The demon of fornication is pitiless, as St. John of the Ladder says,
and "with nature on his side, he has the best of the argument." Samson
had only to "see" a harlot, and he went in to her (vs. 1). The dam of
restraint was breached by mere sight. St. John of the Ladder adds that
"great is he who remains unwounded by the sense of sight, and who...has
conquered the fire caused by sight." Samson himself opened the door to
trouble, and a flood of evils followed his escape from Gaza. He fell in
love with Delilah (vs. 4)! But we have gifts from God to save us when
temptation comes: repent, use the Mystery of confession, take up prayer,
turn to God!

Apparently in Samson's whole life he did not consider the wisdom of his
parents, "there are no daughters of thy brethren?" (Jdg. 14:3). While
Delilah was a trap, she also was an alarm for one practiced in
vigilance. How is vigilance practiced? Nikiphoros the Monk says,
"Train your intellect not to leave your heart." He speaks of the nous,
the eye of the heart.

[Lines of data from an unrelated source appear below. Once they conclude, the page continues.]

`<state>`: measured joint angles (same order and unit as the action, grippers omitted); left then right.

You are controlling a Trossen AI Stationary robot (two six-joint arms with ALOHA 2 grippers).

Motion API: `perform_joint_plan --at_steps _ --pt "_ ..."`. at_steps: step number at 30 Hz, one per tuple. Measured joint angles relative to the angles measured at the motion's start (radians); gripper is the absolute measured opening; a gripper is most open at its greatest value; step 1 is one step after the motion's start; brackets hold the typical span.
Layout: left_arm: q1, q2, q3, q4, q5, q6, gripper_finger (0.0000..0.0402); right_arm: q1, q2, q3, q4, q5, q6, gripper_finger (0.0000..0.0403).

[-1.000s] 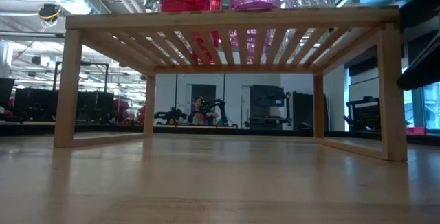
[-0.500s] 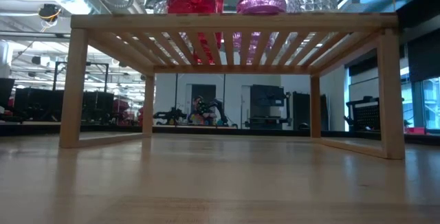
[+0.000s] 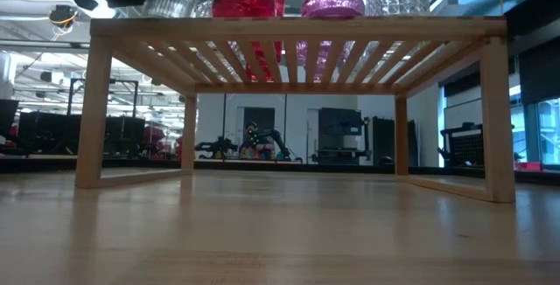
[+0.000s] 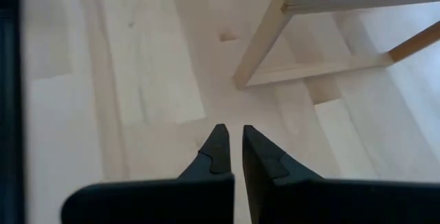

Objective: Sort vases onto shelf
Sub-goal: Put the transparent vase on the shelf aligned with the other transparent vase

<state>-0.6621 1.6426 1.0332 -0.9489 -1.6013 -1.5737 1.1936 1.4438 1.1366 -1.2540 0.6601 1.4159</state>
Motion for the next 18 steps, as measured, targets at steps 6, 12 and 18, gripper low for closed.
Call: perform_joint_plan --at_steps 6,12,18 --pt "0.019 0.061 0.003 0.016 -0.033 -0.019 0.0238 0.050 -0.050 0.000 -0.005 -0.036 0.000 0.0000" --pt "0.043 0.075 0.003 0.073 -0.025 0.018 0.0238 0.066 -0.050 0.000 -0.004 -0.067 -0.004 0.0000" --pt "0.044 0.074 0.002 0.094 -0.022 0.054 0.0238 0.064 -0.050 0.000 -0.004 -0.070 -0.008 0.0000"
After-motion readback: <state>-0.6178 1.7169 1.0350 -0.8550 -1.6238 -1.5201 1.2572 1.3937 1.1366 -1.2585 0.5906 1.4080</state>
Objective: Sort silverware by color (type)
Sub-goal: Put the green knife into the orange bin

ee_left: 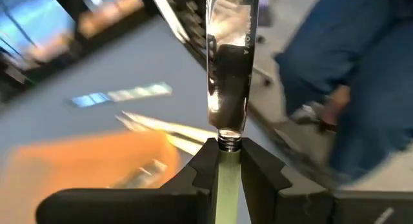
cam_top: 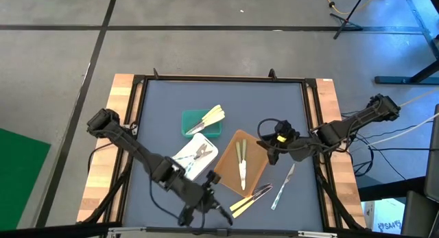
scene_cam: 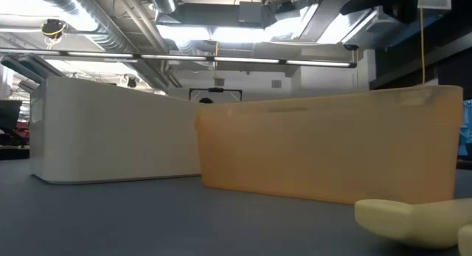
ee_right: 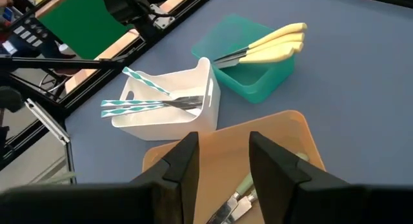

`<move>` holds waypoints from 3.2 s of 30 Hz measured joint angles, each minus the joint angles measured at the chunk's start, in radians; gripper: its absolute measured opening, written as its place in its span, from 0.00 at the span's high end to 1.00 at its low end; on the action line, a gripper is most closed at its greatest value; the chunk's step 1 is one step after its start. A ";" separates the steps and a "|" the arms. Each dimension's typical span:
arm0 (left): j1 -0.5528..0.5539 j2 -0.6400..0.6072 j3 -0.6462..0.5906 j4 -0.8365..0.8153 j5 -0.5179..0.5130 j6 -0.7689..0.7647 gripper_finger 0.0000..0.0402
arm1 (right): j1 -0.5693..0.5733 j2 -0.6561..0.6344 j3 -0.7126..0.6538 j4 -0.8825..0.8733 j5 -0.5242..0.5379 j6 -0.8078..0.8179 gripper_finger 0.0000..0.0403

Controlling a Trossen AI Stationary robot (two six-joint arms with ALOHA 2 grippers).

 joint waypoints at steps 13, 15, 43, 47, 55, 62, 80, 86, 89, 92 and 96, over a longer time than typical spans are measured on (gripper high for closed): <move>0.229 0.010 0.000 0.058 -0.047 0.601 0.89 | 0.000 -0.001 0.000 -0.002 -0.038 -0.001 0.70; 0.261 0.015 0.000 0.059 -0.044 0.670 0.89 | 0.000 -0.001 0.000 -0.002 -0.048 -0.001 0.70; 0.423 0.297 0.006 0.086 -0.031 1.182 0.89 | 0.000 0.000 0.000 -0.003 -0.079 -0.001 0.70; 0.423 0.316 0.002 0.084 -0.029 1.199 0.89 | 0.000 0.000 0.000 -0.003 -0.080 -0.001 0.70; 0.423 0.316 0.001 0.076 -0.046 1.203 0.89 | 0.000 0.000 0.000 -0.002 -0.080 -0.001 0.70; 0.423 0.315 -0.001 0.074 -0.037 1.202 0.89 | 0.000 0.000 0.000 -0.002 -0.080 -0.001 0.70; 0.423 0.315 -0.001 0.074 -0.059 1.199 0.89 | 0.000 0.000 0.000 -0.002 -0.080 0.000 0.70; 0.423 0.315 -0.001 0.074 -0.075 1.196 0.89 | 0.000 0.000 0.000 -0.002 -0.080 0.000 0.70; 0.423 0.314 -0.001 0.074 -0.076 1.196 0.89 | 0.000 0.000 0.000 -0.002 -0.080 0.000 0.70; 0.423 0.314 -0.001 0.074 -0.076 1.196 0.88 | 0.000 0.000 0.000 -0.002 -0.080 0.000 0.70; 0.423 0.314 -0.001 0.074 -0.063 1.196 0.81 | 0.000 0.000 0.000 -0.002 -0.080 0.000 0.70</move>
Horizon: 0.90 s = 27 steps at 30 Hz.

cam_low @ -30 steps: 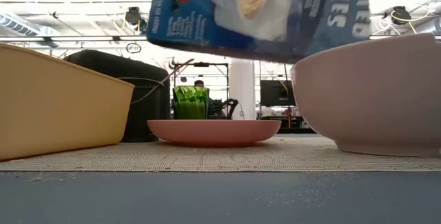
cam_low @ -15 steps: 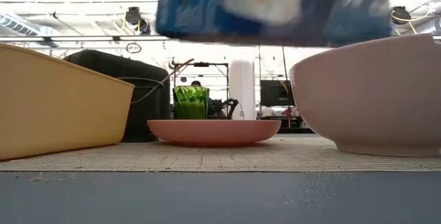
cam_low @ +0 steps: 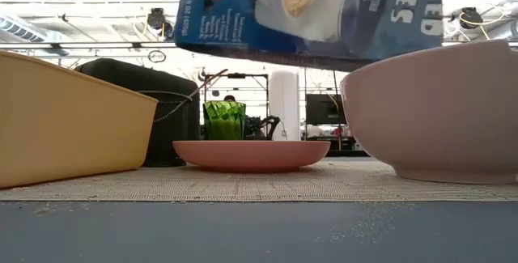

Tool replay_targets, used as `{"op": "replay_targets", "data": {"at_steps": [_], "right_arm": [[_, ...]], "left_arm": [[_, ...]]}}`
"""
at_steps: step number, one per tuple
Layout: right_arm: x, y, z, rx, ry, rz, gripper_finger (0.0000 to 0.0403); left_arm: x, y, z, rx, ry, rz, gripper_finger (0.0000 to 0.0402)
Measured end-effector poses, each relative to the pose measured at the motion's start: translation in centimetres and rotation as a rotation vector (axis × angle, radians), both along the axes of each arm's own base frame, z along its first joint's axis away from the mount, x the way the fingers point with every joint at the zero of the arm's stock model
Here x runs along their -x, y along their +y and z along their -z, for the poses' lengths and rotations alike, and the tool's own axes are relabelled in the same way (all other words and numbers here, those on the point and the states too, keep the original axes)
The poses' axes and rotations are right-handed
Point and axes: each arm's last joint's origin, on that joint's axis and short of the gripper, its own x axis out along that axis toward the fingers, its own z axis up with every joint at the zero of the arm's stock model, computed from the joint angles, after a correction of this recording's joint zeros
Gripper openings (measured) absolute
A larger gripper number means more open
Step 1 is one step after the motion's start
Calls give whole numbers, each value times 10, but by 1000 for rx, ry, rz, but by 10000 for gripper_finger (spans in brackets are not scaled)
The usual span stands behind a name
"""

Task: Arrange a breakfast setting
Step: Pour the cereal in the bowl

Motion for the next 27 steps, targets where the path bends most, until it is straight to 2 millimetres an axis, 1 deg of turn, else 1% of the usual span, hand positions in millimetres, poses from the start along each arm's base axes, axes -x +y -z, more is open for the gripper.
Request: {"op": "replay_targets", "data": {"at_steps": [2,5,7,9,12,14,17,20,24,27], "right_arm": [[0,0,0,0,0,0,222],[0,0,0,0,0,0,222],[0,0,0,0,0,0,222],[0,0,0,0,0,0,222],[0,0,0,0,0,0,222],[0,0,0,0,1,0,222],[0,0,0,0,1,0,222],[0,0,0,0,1,0,222],[0,0,0,0,4,-1,222],[0,0,1,1,9,0,222]], "left_arm": [[2,1,1,-14,20,-15,264],[0,1,1,17,16,-23,264],[1,-1,2,1,20,5,264],[3,0,4,-16,43,-18,264],[4,1,1,12,27,-30,264],[5,1,0,-14,29,-12,264],[9,2,-1,-13,34,-49,264],[9,2,-5,-1,5,-20,264],[11,3,-3,6,24,-55,264],[10,1,-7,16,-9,-16,264]]}}
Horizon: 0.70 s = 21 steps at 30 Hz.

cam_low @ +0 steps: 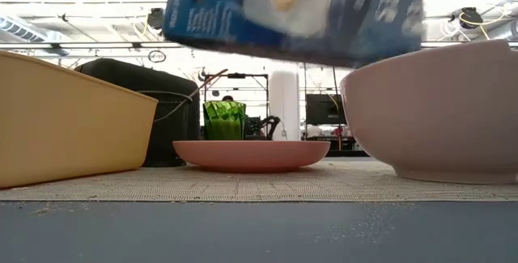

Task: Arrange a breakfast setting
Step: Pour the cereal in the bowl

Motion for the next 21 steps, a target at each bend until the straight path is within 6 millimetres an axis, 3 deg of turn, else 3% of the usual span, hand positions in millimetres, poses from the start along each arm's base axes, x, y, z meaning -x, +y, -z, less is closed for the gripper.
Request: {"op": "replay_targets", "data": {"at_steps": [21], "right_arm": [[0,0,0,0,0,0,222]], "left_arm": [[1,0,1,-9,11,5,264]]}}
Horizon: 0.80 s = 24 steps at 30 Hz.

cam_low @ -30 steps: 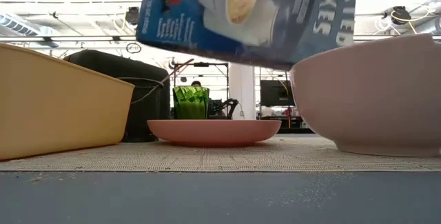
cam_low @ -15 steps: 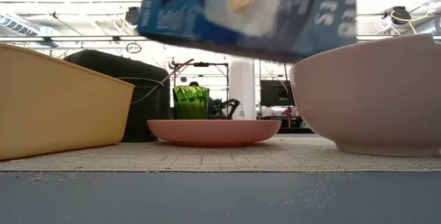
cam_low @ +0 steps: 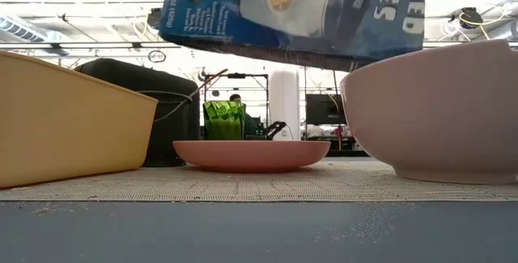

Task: Arrange a breakfast setting
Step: Pour the cereal in the bowl

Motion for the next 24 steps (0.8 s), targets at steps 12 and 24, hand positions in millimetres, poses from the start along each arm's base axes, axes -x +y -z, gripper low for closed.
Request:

As the physical eye roams, so may the nous.
Nikiphoros adds: "Banish...all thoughts...and in their place put the
prayer, 'Lord Jesus Christ, Son of God, have mercy on me,' and compel
[the nous] to repeat this prayer ceaselessly...it will assuredly open
for you the entrance to your heart." There is the gate to the Kingdom
of Heaven; and, when Heaven is attained, the soul is fully satisfied.

May the demons perish from the presence of us, Thy weak and impure
servants, who sign ourselves with the sign of the Cross and cry out unto
Thee, Help us and save us, O our Savior.